Kami semakin semangat meneruskan perjalanan. Seperti apa sih curug yang dituju ini? Kami melintasi air yang mengalir dari bebatuan.
Akhirnya, kami pun sampai di curug yang dituju. Oh begini air terjunnya. Dalam pengamatan saya tidak setinggi dengan curug-curug yang pernah kami singgahi.
Menurut saya, curug ini masih perawan. Belum terjamah banyak manusia. Masih rimbun oleh pepohonan. Saya coba menelusuri di google belum ada informasi mengenai Curug Cihampar ini.Â
Itu berarti, sangat jarang orang ke sini. Ya, maklum saja, Hopeland Camp sendiri baru mulai dikunjungi pada Mei 2021. Bisa dibilang baru segelintir orang ke sini. Lebih seringnya sih offroad.

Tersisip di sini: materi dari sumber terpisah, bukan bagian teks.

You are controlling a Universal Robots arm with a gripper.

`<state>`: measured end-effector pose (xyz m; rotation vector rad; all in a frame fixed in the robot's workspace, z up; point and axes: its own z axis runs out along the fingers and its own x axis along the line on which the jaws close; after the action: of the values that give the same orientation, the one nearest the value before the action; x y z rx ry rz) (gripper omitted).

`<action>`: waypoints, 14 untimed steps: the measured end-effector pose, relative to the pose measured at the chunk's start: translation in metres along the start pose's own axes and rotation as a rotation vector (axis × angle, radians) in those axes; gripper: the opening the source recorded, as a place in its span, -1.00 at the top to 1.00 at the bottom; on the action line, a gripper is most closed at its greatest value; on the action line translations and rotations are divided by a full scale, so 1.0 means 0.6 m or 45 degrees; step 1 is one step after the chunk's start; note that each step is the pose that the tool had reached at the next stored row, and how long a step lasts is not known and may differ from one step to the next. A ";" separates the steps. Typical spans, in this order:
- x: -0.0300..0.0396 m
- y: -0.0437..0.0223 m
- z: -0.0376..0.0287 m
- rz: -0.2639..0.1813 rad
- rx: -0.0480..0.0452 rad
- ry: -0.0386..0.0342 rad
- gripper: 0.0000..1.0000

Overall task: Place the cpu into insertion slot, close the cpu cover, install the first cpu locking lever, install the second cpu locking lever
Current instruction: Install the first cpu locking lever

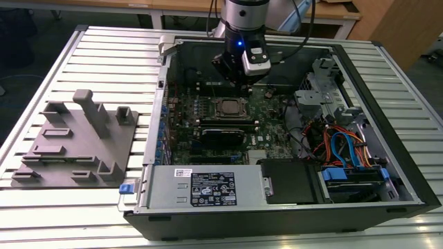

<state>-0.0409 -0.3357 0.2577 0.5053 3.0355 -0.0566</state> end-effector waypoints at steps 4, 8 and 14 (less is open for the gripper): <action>0.000 0.000 0.000 -0.067 -0.005 -0.0017 0.80; 0.000 0.000 0.000 -0.072 -0.005 -0.0019 0.80; 0.000 0.000 0.000 -0.074 -0.005 -0.0019 0.80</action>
<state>-0.0409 -0.3357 0.2575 0.4165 3.0480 -0.0536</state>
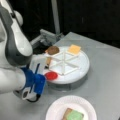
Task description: Ingredient selection for cheeseburger or sandwich
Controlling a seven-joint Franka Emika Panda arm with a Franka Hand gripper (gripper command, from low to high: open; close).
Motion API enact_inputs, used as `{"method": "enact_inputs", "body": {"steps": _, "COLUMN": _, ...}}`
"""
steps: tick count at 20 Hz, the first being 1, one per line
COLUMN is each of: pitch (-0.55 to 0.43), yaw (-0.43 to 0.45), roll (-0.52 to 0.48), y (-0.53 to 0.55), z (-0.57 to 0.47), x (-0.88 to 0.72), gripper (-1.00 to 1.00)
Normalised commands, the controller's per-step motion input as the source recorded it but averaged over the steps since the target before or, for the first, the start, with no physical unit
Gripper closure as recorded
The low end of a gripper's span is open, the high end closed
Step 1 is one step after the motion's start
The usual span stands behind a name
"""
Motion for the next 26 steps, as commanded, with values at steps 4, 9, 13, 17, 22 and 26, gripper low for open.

Masih perawannya Curug Cihampar ini setidaknya terlihat juga dari adanya pacet (atau lintah?) di sekitaran curug. Dibilang banyak tidak, sedikit juga tidak.
Pacet juga menempel di kaki di beberapa dari kami. Termasuk saya, suami, dan anak saya. Saya tuangkan minyak kayu putih pada pacet yang menempel di kaki. Pacet yang mulai gemuk itu pun bergeliat melepas gigitannya. Darah pun mengalir dari kaki saya.
Sebenarnya tidak ada hal yang perlu dikhawatirkan ketika digigit pacet. Tidak berbahaya juga. Biasanya setelah kenyang mengisap darah, lintah dan pacet akan terlepas dengan sendirinya.
Setelah terlepas dari kulit akan timbul luka maupun lebam akibat isapan hewan tersebut. Sebagaimana yang saya ketahui gigitan pacet juga bermanfaat bagi kesehatan. Salah satunya, membersihkan darah kotor.